- GOAL OF THE EXERCISE
Before you finish, make sure every line below has been written out exactly.

- DATA
▼▼▼

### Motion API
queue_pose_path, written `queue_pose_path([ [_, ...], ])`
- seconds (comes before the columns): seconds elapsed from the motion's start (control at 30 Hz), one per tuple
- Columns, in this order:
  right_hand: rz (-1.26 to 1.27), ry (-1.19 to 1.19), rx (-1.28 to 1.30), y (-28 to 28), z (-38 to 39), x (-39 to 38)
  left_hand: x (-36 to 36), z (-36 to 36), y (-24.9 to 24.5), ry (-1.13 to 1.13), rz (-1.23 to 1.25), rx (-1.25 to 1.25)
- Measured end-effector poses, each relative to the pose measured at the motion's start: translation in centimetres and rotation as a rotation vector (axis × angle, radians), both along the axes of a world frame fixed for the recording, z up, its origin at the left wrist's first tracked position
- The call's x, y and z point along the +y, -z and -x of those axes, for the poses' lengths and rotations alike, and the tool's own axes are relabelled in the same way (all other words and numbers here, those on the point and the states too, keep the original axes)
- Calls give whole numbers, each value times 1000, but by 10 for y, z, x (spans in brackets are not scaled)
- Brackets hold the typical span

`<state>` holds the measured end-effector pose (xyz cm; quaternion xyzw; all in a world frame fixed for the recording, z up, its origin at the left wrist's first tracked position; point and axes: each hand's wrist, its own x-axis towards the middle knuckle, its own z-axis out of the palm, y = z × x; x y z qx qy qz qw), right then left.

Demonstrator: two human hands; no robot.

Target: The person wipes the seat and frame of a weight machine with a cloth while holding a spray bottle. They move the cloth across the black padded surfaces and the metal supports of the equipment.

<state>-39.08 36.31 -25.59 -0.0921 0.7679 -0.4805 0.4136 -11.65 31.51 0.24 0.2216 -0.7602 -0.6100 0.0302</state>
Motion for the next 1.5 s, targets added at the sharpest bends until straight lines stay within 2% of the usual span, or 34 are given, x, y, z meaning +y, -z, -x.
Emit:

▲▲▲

- PROBLEM SOLUTION
### Motion API
queue_pose_path, written `queue_pose_path([ [_, ...], ])`
- seconds (comes before the columns): seconds elapsed from the motion's start (control at 30 Hz), one per tuple
- Columns, in this order:
  right_hand: rz (-1.26 to 1.27), ry (-1.19 to 1.19), rx (-1.28 to 1.30), y (-28 to 28), z (-38 to 39), x (-39 to 38)
  left_hand: x (-36 to 36), z (-36 to 36), y (-24.9 to 24.5), ry (-1.13 to 1.13), rz (-1.23 to 1.25), rx (-1.25 to 1.25)
- Measured end-effector poses, each relative to the pose measured at the motion's start: translation in centimetres and rotation as a rotation vector (axis × angle, radians), both along the axes of a world frame fixed for the recording, z up, its origin at the left wrist's first tracked position
- The call's x, y and z point along the +y, -z and -x of those axes, for the poses' lengths and rotations alike, and the tool's own axes are relabelled in the same way (all other words and numbers here, those on the point and the states too, keep the original axes)
- Calls give whole numbers, each value times 1000, but by 10 for y, z, x (spans in brackets are not scaled)
- Brackets hold the typical span

`<state>` holds the measured end-effector pose (xyz cm; quaternion xyzw; all in a world frame fixed for the recording, z up, its origin at the left wrist's first tracked position; point and axes: each hand's wrist, its own x-axis towards the middle knuckle, its own z-axis out of the palm, y = z × x; x y z qx qy qz qw), right then left.

Demonstrator: two human hands; no robot.

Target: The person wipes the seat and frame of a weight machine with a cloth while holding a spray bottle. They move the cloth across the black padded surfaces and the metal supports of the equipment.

<state>-39.08 36.31 -25.59 -0.0921 0.7679 -0.4805 0.4136 -11.65 31.51 0.24 0.2216 -0.7602 -0.6100 0.0302</state>
Motion for the next 1.5 s, targets added at the sharpest bends until straight lines stay within 2% of the usual span, or 34 are given, x, y, z meaning +y, -z, -x.
Emit:

This output is now finished.